> DIRECTIONS: The word "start" marks the lines to keep; find each one in the data and copy it.

* * *

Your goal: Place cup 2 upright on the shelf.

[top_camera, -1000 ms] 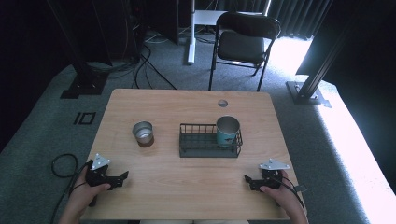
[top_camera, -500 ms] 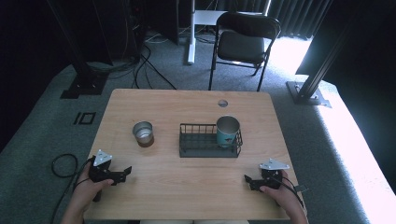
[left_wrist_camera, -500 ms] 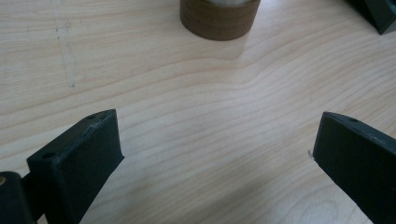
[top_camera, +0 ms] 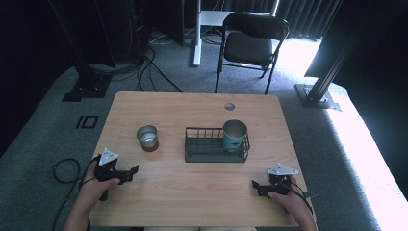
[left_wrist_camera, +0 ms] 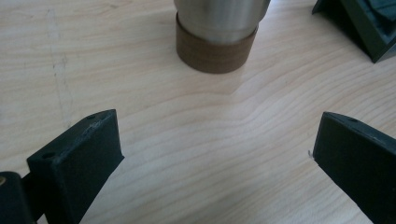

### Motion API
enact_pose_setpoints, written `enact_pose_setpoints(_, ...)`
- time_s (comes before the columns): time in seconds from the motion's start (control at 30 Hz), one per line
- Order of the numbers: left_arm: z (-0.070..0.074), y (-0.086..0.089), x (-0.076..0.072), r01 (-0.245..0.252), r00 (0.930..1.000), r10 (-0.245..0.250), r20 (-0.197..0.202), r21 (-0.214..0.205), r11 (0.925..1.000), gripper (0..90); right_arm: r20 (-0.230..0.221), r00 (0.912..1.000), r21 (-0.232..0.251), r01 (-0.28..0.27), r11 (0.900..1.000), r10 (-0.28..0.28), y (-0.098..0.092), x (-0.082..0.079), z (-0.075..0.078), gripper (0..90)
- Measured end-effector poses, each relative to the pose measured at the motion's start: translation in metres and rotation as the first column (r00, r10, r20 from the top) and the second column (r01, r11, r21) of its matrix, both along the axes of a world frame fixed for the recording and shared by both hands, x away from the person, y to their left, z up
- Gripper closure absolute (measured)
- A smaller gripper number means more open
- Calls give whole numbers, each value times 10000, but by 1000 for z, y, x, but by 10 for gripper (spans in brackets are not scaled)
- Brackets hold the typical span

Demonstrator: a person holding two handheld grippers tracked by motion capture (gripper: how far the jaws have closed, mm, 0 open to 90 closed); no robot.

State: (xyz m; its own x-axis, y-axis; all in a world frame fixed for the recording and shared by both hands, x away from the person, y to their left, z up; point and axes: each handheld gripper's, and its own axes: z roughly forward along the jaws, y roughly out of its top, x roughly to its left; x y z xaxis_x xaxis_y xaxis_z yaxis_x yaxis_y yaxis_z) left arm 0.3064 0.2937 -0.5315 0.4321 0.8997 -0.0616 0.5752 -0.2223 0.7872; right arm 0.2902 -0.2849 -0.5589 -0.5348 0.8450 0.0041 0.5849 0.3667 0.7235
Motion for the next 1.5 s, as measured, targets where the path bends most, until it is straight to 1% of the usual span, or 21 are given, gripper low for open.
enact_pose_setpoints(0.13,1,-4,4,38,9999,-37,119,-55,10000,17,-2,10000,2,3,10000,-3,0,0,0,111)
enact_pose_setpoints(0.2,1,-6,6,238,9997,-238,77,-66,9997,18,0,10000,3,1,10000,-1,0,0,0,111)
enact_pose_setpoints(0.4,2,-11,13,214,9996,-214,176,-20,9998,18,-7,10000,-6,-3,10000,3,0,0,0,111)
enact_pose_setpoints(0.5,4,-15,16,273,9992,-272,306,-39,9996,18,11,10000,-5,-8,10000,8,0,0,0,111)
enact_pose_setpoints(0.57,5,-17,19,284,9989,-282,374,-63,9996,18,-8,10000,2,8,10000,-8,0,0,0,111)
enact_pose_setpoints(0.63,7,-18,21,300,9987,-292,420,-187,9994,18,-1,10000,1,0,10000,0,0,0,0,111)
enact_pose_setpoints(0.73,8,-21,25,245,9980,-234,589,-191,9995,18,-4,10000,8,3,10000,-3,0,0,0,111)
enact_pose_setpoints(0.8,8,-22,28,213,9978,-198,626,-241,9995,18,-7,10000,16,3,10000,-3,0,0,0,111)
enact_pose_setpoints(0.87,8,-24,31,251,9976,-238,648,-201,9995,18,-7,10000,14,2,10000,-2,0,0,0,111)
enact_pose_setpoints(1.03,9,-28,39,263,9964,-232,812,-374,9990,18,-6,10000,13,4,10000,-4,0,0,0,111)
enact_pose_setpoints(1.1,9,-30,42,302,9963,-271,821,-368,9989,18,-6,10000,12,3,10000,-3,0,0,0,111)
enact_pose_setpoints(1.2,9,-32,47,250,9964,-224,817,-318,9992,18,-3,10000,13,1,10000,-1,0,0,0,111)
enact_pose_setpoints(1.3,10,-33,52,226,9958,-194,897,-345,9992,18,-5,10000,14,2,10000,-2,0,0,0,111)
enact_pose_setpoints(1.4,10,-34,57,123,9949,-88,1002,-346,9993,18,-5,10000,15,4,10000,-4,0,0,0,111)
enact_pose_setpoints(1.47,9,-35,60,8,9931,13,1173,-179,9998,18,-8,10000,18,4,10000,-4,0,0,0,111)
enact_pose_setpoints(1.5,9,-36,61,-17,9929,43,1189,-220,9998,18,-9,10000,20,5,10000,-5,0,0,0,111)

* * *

> WRITTEN RESPONSE:
- time_s (comes before the columns): time in seconds from the motion's start (control at 30 Hz), one per line
- Measured end-effector poses, each relative to the pose measured at the motion's start: translation in metres and rotation as the first column (r00, r10, r20 from the top) and the second column (r01, r11, r21) of its matrix, both along the axes of a world frame fixed for the recording and shared by both hands, x away from the person, y to their left, z up

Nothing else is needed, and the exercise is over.